Goal of the exercise ▸
Copy whichever lines of the data hold the word "frame".

*** Opening of Information provided ***

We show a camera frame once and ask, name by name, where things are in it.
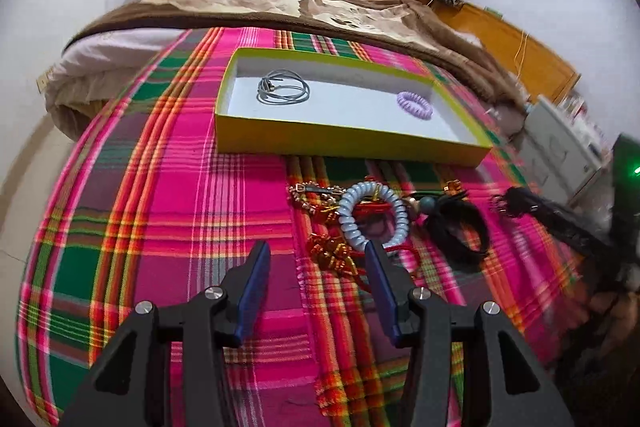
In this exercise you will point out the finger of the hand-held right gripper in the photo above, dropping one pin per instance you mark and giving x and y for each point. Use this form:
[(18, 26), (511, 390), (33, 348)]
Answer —
[(550, 219)]

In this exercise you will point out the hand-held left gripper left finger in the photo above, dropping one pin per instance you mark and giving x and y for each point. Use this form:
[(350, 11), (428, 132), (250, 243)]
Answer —
[(252, 287)]

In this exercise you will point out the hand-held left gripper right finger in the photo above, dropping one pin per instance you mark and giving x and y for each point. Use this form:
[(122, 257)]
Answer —
[(380, 287)]

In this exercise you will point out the yellow-green cardboard box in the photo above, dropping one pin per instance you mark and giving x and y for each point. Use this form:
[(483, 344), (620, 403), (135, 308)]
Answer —
[(350, 82)]

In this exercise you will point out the white drawer cabinet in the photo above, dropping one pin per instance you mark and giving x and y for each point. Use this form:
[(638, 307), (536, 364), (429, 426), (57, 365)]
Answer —
[(560, 147)]

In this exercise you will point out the pink green plaid cloth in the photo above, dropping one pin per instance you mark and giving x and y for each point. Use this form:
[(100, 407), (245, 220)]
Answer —
[(175, 207)]

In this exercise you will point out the wooden headboard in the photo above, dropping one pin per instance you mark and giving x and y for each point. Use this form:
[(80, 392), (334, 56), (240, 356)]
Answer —
[(500, 42)]

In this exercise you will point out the white bed sheet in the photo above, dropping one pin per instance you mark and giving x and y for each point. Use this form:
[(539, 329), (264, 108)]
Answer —
[(100, 57)]

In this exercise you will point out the brown fleece blanket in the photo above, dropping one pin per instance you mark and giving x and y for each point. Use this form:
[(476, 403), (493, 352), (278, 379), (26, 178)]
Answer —
[(250, 7)]

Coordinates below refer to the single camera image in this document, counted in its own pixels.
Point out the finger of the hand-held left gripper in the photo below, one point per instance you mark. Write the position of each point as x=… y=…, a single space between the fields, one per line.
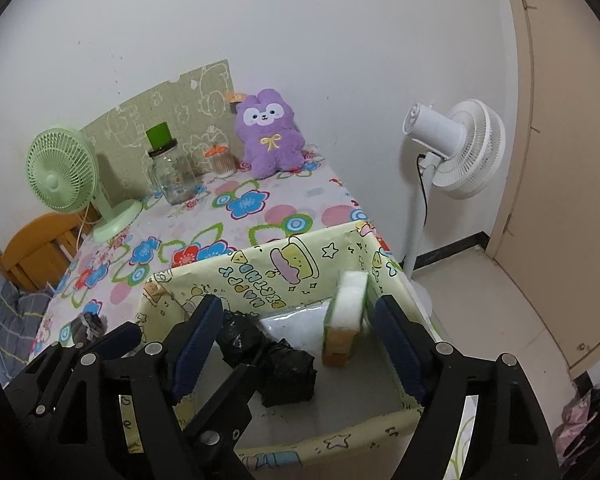
x=117 y=339

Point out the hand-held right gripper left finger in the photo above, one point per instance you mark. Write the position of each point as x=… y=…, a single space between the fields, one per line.
x=195 y=350

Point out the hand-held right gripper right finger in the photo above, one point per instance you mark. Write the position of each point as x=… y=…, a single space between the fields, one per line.
x=400 y=355

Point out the yellow printed storage box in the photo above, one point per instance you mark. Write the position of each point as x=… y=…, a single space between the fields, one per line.
x=260 y=265

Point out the white yellow sponge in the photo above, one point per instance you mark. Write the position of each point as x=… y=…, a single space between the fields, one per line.
x=350 y=300

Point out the flat white plastic packet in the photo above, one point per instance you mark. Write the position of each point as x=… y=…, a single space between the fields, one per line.
x=295 y=322

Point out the grey plaid pillow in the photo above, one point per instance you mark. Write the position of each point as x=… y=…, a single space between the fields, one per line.
x=15 y=320

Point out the glass jar with green lid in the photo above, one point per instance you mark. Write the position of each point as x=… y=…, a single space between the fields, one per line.
x=172 y=175

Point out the green desk fan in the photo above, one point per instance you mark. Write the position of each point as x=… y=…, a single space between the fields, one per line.
x=60 y=175

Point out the pink plastic bag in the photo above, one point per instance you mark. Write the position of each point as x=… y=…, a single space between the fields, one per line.
x=577 y=417

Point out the cotton swab holder orange lid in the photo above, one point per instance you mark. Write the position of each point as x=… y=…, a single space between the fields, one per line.
x=221 y=160

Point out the green patterned board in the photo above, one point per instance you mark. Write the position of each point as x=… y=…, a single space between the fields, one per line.
x=130 y=125

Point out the white standing fan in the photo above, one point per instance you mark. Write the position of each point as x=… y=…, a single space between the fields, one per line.
x=460 y=145

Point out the purple plush bunny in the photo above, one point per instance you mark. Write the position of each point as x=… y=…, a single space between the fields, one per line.
x=267 y=135

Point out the beige door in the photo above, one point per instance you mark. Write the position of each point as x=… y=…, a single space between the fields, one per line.
x=565 y=160

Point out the small orange tag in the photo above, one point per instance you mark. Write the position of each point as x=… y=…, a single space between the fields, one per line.
x=237 y=96

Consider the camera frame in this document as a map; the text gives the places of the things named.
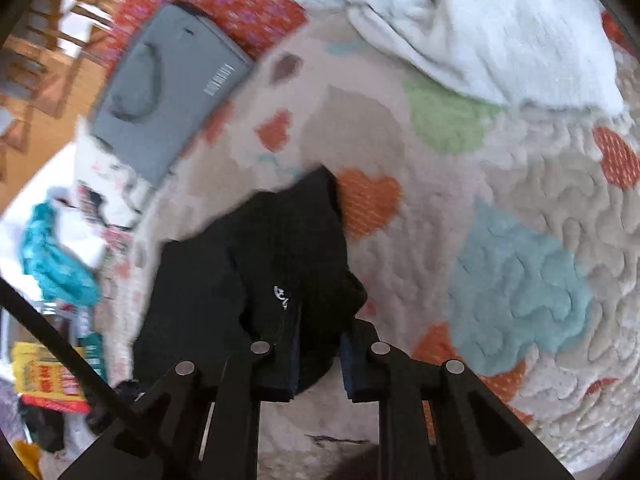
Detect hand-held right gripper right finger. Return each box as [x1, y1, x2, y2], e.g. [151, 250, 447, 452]
[340, 319, 576, 480]

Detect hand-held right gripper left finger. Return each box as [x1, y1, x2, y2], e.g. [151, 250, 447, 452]
[60, 304, 302, 480]

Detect black pants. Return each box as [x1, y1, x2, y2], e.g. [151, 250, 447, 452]
[132, 164, 368, 396]

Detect teal box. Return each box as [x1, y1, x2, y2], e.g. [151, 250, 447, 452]
[79, 332, 109, 382]

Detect plain white pillow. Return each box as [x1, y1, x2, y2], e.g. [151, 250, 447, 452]
[50, 185, 108, 271]

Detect yellow package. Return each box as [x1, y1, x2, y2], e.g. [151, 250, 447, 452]
[11, 342, 92, 413]

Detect white printed pillow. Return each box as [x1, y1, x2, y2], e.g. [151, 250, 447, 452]
[75, 135, 151, 233]

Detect teal star-print cloth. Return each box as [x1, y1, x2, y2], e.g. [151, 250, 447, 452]
[20, 200, 101, 308]

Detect grey laptop bag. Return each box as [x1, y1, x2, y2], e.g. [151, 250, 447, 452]
[89, 2, 257, 186]

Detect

*** Close of Information provided ***

Result ▸
We show a camera frame once and ask, name by name, where things are in it.
Consider the camera frame in this document as a map; the text gives the places of the things named.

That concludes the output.